The climate is changing at a pace that’s far faster than anything seen in 65 million years, a report out of Stanford University says.
The amount of global temperature increase and the short time over which it’s occurred create a change in velocity that outstrips previous periods of warming or cooling, the scientists said in research published in today’s Science.
If global temperatures rise 1.5 degrees Celsius over the next century, the rate will be about 10 times faster than what’s been seen before, said Christopher Field, one of the scientists on the study. Keeping the temperature increase that small will require aggressive mitigation, he said.
If the Earth stays on its current course without reversing greenhouse gas emissions, and global temperatures rise 5 degrees Celsius, as scientists say is possible, the pace of change will be at least 50 times and possibly 100 times swifter than what’s occurred in the past, Field said. The numbers are imprecise because the comparison is to an era 55 million years ago, he said.
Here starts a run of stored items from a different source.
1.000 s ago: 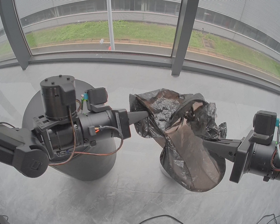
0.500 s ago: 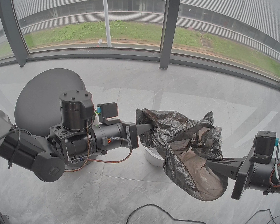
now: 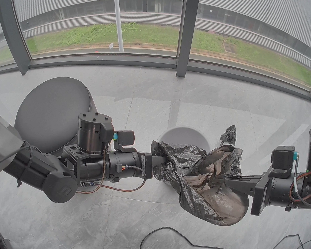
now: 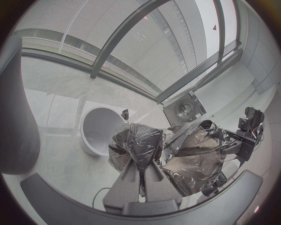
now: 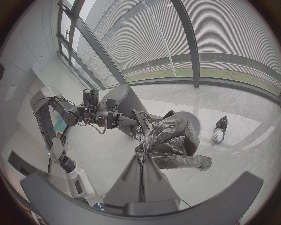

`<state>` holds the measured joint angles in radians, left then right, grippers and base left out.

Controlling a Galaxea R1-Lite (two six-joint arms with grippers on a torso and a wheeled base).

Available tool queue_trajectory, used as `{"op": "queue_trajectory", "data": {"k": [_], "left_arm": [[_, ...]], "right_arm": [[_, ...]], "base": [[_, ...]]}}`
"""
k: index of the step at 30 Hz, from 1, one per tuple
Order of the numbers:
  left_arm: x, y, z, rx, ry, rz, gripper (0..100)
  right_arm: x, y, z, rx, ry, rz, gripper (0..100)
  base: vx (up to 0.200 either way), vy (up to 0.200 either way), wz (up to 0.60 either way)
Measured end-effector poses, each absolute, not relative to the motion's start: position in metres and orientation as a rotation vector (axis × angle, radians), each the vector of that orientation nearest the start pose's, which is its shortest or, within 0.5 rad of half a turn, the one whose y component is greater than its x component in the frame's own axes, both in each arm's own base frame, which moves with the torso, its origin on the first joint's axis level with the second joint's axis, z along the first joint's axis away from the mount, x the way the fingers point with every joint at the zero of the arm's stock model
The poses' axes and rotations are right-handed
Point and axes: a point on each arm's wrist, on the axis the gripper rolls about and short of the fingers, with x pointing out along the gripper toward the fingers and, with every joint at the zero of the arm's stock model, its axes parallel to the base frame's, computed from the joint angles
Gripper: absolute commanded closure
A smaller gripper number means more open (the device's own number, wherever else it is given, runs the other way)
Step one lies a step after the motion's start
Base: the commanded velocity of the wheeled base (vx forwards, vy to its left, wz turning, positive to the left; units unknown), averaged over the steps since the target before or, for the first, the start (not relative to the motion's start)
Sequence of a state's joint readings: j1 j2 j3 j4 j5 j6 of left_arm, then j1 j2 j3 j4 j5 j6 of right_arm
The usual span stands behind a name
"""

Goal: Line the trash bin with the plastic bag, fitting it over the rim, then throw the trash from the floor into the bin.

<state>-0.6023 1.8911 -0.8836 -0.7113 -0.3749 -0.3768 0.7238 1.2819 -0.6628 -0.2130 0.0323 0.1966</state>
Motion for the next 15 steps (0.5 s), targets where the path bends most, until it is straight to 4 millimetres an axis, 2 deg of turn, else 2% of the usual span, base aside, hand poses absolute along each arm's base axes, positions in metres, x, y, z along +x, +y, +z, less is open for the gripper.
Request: {"op": "queue_trajectory", "data": {"k": [8, 15], "left_arm": [[0.304, -0.210, 0.150, -0.322, 0.405, -0.826, 100], [0.316, -0.208, 0.137, -0.325, 0.429, -0.802, 100]], "right_arm": [[0.162, 0.129, 0.199, 0.047, 0.507, 0.680, 100], [0.183, 0.139, 0.190, 0.047, 0.513, 0.687, 100]], "base": [[0.000, 0.000, 0.00], [0.000, 0.000, 0.00]]}}
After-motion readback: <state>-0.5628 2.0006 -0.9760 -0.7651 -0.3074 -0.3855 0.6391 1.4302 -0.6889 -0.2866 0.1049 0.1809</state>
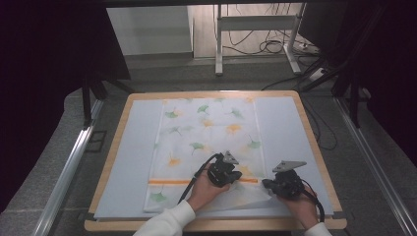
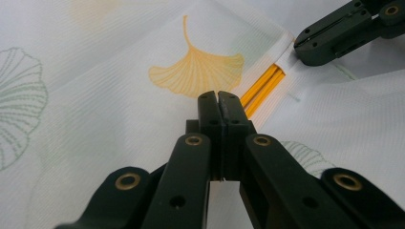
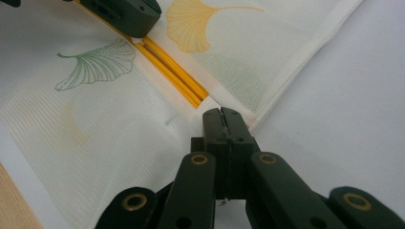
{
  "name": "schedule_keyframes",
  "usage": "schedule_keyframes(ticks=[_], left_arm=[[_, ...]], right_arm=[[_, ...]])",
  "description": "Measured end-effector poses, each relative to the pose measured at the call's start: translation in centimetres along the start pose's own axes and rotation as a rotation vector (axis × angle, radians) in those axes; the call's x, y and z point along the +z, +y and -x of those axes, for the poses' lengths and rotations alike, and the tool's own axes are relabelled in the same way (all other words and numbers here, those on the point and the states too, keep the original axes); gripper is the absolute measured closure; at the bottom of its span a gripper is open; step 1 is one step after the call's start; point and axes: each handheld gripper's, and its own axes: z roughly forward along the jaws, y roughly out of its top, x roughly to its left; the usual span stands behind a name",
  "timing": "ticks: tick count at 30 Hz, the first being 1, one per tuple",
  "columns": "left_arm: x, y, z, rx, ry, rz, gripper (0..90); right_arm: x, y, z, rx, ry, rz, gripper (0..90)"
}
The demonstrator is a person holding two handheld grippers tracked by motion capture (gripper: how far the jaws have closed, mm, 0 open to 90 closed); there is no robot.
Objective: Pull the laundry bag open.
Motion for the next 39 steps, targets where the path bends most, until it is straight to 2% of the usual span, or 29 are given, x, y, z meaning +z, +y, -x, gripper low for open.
schedule_keyframes(ticks=[18, 33, 39], left_arm=[[-1.2, -1.1, -0.9, -0.019, 0.015, 0.003, 90.0], [-2.9, -2.6, -2.1, -0.043, 0.030, 0.002, 90.0], [-3.3, -3.0, -2.1, -0.039, 0.039, 0.005, 90.0]], right_arm=[[0.0, 0.0, 0.0, -0.002, -0.001, 0.000, 90.0], [0.0, -0.1, 0.0, -0.002, -0.001, 0.003, 90.0], [0.0, -0.1, 0.0, -0.001, 0.000, 0.004, 90.0]])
"The planet has not experienced changes this rapid in 65 million years," Field said. "Humans have never seen anything like this."
Field, in the school’s Department of Global Ecology with the Carnegie Institution for Science, and Noah Diffenbaugh, an associate professor of environmental Earth system science, reviewed and synthesized existing research on climate change for a special issue of Science: "Natural Systems in Changing Climates."